Work to complete: Please write out each entry below exactly as it appears.

Dataset extract:
* * * * *

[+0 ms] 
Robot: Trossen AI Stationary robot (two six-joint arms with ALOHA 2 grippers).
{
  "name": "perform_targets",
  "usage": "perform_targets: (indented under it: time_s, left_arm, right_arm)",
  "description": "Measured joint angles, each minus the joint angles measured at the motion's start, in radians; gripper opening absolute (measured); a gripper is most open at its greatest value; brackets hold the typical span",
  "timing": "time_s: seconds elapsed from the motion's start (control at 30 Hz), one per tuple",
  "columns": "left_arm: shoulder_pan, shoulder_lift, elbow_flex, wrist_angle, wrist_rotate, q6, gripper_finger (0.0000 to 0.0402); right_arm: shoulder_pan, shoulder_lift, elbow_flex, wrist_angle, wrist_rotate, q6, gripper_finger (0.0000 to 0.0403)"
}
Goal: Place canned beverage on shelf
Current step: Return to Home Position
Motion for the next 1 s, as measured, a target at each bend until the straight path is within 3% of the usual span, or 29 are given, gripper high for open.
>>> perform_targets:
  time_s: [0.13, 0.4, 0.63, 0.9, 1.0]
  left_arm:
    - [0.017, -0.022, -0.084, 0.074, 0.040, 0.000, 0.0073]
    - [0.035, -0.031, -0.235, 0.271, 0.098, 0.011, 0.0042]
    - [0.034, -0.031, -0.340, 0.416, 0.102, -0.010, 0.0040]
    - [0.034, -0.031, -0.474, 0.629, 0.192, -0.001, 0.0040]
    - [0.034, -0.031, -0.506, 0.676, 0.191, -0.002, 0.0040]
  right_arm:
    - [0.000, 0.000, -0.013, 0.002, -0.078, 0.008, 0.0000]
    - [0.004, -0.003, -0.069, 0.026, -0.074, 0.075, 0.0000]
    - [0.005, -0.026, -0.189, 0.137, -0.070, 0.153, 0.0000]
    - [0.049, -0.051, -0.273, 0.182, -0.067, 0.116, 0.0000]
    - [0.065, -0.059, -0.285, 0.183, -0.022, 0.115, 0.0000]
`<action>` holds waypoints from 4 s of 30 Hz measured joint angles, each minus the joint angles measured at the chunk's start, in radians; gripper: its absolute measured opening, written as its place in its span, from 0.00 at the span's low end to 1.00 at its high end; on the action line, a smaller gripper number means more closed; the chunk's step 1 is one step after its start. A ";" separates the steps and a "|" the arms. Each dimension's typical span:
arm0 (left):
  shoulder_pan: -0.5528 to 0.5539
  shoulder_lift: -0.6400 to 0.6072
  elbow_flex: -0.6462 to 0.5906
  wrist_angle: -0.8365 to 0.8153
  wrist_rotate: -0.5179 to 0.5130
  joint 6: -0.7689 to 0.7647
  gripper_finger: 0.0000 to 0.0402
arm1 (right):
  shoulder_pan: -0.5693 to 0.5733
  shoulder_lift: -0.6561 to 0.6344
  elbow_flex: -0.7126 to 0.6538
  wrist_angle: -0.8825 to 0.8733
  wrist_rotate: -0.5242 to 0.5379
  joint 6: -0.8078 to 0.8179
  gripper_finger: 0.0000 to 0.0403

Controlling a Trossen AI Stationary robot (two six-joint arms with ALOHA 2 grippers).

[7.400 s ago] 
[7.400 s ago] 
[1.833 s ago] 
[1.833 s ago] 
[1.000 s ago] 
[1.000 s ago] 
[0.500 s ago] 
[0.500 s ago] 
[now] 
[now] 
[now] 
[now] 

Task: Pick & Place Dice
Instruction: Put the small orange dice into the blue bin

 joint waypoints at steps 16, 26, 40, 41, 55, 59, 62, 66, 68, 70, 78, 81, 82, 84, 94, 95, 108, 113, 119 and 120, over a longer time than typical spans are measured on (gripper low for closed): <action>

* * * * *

Solution for this task:
[+0 ms] 
Robot: Trossen AI Stationary robot (two six-joint arms with ALOHA 2 grippers).
{
  "name": "perform_targets",
  "usage": "perform_targets: (indented under it: time_s, left_arm, right_arm)",
  "description": "Measured joint angles, each minus the joint angles measured at the motion's start, in radians; gripper opening absolute (measured); a gripper is most open at its greatest value; brackets hold the typical span",
  "timing": "time_s: seconds elapsed from the motion's start (control at 30 Hz), one per tuple",
  "columns": "left_arm: shoulder_pan, shoulder_lift, elbow_flex, wrist_angle, wrist_rotate, q6, gripper_finger (0.0000 to 0.0402); right_arm: shoulder_pan, shoulder_lift, elbow_flex, wrist_angle, wrist_rotate, q6, gripper_finger (0.0000 to 0.0403)"
}
Goal: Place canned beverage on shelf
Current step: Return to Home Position
Motion for the next 1 s, as measured, a target at each bend until the straight path is within 3% of the usual span, or 29 are given, gripper high for open.
>>> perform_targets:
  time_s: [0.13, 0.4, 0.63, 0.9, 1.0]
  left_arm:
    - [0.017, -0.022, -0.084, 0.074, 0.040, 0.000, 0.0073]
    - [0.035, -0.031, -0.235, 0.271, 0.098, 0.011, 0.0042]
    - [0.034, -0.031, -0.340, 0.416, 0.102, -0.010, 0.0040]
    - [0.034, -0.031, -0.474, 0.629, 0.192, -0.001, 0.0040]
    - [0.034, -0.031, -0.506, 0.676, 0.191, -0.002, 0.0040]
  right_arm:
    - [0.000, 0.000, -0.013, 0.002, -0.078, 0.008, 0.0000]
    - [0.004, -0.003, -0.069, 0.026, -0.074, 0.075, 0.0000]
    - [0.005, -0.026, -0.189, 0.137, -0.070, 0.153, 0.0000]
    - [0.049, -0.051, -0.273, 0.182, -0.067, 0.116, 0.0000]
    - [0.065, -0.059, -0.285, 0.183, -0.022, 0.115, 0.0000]
`<action>` holds waypoints from 4 s of 30 Hz measured joint angles, each minus the joint angles measured at the chunk's start, in radians; gripper: its absolute measured opening, written as its place in its span, from 0.00 at the span's low end to 1.00 at its high end; on the action line, a smaller gripper number means more closed; the chunk's step 1 is one step after its start. A ";" separates the steps and a "|" the arms. Each dimension's typical span:
arm0 (left):
  shoulder_pan: -0.5528 to 0.5539
  shoulder_lift: -0.6400 to 0.6072
  elbow_flex: -0.6462 to 0.5906
  wrist_angle: -0.8365 to 0.8153
  wrist_rotate: -0.5179 to 0.5130
  joint 6: -0.7689 to 0.7647
  gripper_finger: 0.0000 to 0.0402
arm1 (right):
  shoulder_pan: -0.5693 to 0.5733
  shoulder_lift: -0.6561 to 0.6344
  elbow_flex: -0.7126 to 0.6538
  wrist_angle: -0.8825 to 0.8733
  wrist_rotate: -0.5242 to 0.5379
  joint 6: -0.8078 to 0.8179
  gripper_finger: 0.0000 to 0.0403

Controlling a Trossen AI Stationary robot (two six-joint arms with ALOHA 2 grippers).

[7.400 s ago] 
[7.400 s ago] 
[1.833 s ago] 
[1.833 s ago] 
[1.000 s ago] 
[1.000 s ago] 
[0.500 s ago] 
[0.500 s ago] 
[now] 
[now] 
[now] 
[now] 

Task: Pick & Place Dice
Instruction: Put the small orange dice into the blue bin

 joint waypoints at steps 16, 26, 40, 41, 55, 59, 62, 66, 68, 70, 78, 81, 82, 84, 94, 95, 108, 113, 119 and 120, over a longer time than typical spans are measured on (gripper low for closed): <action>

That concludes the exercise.